みなぎる洋菓子
半分開いたドアがノックされるやいなや、衛藤が来訪者を確かめる。隙間から顔をのぞかせたのは、楠校長だった。
「大江の……」
「すずりさんはお目覚めになりまして?」
冬斗にかぶせるようにして、さち子が問いかける。衛藤の眉間にしわが寄るが、冬斗は何のためらいもなく役割を譲った。だが、ドアを閉め、深々と頭を下げた後に楠校長の視線が向かった先は、デスクの向こうの冬斗だった。
「まだ上半身を起こすのでやっとのようですが、お腹がすいたと切実に申しております。
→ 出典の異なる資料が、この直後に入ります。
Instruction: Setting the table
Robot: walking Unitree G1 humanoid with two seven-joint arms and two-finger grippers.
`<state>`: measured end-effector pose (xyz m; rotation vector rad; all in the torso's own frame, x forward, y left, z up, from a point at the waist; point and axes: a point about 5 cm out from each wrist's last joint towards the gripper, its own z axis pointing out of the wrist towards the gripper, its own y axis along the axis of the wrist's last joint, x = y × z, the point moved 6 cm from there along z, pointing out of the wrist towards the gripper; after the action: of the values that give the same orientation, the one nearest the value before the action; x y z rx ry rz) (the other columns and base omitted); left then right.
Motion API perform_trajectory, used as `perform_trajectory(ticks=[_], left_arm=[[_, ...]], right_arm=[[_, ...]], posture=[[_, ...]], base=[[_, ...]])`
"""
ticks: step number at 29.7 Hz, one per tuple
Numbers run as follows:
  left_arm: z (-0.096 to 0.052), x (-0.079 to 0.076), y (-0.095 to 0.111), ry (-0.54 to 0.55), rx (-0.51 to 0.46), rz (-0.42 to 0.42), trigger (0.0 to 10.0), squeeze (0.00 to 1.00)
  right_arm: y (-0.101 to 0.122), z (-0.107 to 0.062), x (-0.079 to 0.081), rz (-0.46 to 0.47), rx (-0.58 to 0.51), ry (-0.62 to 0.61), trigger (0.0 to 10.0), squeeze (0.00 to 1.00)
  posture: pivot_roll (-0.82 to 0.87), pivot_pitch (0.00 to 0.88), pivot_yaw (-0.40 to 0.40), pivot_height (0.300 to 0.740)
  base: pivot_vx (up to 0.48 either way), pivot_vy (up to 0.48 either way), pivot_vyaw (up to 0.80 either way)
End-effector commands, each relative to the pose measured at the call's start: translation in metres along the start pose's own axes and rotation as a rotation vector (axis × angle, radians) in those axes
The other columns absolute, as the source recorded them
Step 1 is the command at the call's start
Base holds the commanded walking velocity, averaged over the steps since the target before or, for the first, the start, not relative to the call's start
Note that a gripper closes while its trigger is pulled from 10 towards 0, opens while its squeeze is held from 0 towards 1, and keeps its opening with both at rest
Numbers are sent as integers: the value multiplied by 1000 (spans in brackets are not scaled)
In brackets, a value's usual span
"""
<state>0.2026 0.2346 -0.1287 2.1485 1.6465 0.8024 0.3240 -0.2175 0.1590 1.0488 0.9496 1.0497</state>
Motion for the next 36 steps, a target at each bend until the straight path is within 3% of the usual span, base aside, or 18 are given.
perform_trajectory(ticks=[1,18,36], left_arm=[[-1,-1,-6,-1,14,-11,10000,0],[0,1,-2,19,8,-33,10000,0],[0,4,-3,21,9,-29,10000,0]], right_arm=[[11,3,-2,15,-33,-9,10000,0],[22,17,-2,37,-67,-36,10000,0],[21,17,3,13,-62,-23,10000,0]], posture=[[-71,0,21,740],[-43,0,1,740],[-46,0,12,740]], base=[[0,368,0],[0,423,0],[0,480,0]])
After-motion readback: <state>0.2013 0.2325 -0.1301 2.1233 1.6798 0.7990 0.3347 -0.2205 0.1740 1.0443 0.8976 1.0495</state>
ベッドのシーツとカバーは取り替えさせますので、医務室で食事をさせてやってもよろしいでしょうか」
冬斗の生活空間を磨き上げることについては妥協を惜しまない衛藤の眉間にふたたびしわが寄るが、冬斗はうなずいた。
「問題ありません。衛藤、手配を」
「あまいものがよろしいようですわよ。まずはそちらの、ザッハトルテ。いただいたら何やらみなぎりましたわ。バターたっぷりのフィナンシェは栄養が取れるでしょうし、ババロアは口当たりよくつるんといけます。これだけあれば、ひとまず足りるでしょう。そのまま寝てしまうと、虫歯が気になるところですけれども」
さち子が言い終わらぬうちに、衛藤が選ばれた洋菓子をワゴンの上に乗せる。先ほどまで敵対関係にあったはずだが、おそらく選択としては間違っていなかったのだろう。さらには紅茶のポットとカップ、ミルクまで添えて、衛藤がドアのほうへと向かう。
さち子は応接用のソファから立ち上がり、その後を追うが、ドアのところでくるりと振り返った。
「わたくしたちは、加賀のおふたりのご令嬢について、これ以上詮索する気も、まして言いふらす気もございません。すずりさんとはそうしようと話したわけではありませんが、同じようにお考えだということはわかっていますわ」
唐突な言葉に、冬斗は目を見開いた。さち子の表情に嘘はなく、瞳はまっすぐにこちらを見据えている。
「なんですか、理事長に向かってその口の聞き方は。失礼ですよ、梨小路さん」
「申し訳ありません、校長先生。しかしながら、あらぬ疑いをかけられて、外出許可を申請するたびに変装した密偵がついてくるようでは困りますもの」
衛藤の片眉がぴくりと持ち上がるが、見て見ぬふりをする。
「そのことを知って、君はどう思ったのですか」
冬斗は言葉を選んで、そう問いかけた。
加賀の令嬢たちが何をし、すずりとさち子がどこまで知っているのか、そして学校側の思惑はどうなのか、誰も明確には口にしていない。
そして普段から無駄な話はせず、外遊帰りでこの国の事情に混乱することも多々ある冬斗は、余計なことを言わずにいるのは得意だった。
「おふたりのしたいようになさればと思っています。学校側も黙認しているのでしょう?卒業まで他のご令嬢方に知られることなく貫き通し、その結果として自分たちが望むものを得ることができたなら、それはそれで立派なことだと思います」
抽象的な表現だが、なるほどと冬斗は思う。いち女学生が堂々と自分の考えを理事長に向かって述べるのに、楠校長と衛藤の不満げな様子が目の端に入ってくるが、それはいったん背景として見て見ぬふりをした。
「花夢女学校は、お妃候補とそれに付き従う女官を育てる学校。女学生は皆、その前提を知った上で推薦をお受けしています。それでも──」
さち子は言葉を切り、ワゴンで手がふさがっている衛藤に代わって、ドアを開けてやり、振り向きざまにこう言った。
「すべての女学生が、それを名誉として受け止め、親の言いつけに従って素直に入学してきたのではないのではないかしら。言い方は良くないかもしれませんけれども、利用してやろうくらいの気持ちの令嬢のほうが多いかもしれませんわよ。そんなふうに思って女学生の皆さんを眺めていると、毎日がとても楽しく過ごせますの」
最後まで言い切ってひとえの垂れ目でにっこりと微笑むと、くるりと顔を正面に戻して、衛藤に先立って廊下を歩いて行った。半結びの後頭部に飾られた山吹色のリボンが、鮮やかに記憶に残った。
「なんと、まあ。梨小路のご令嬢ともあろう方が、はしたないこと」
楠校長は憤ってそう言うが、冬斗はむしろ頼もしいと思った。
花夢女学校への推薦は、春斗から出された、名門の令嬢方への挑戦状とも解釈できる。だが、その推薦をありがたく受け止め、女官なり、妃なりになろうと健気に励むような令嬢は、あの一癖も二癖もある弟のお眼鏡には、到底かなわないだろうから。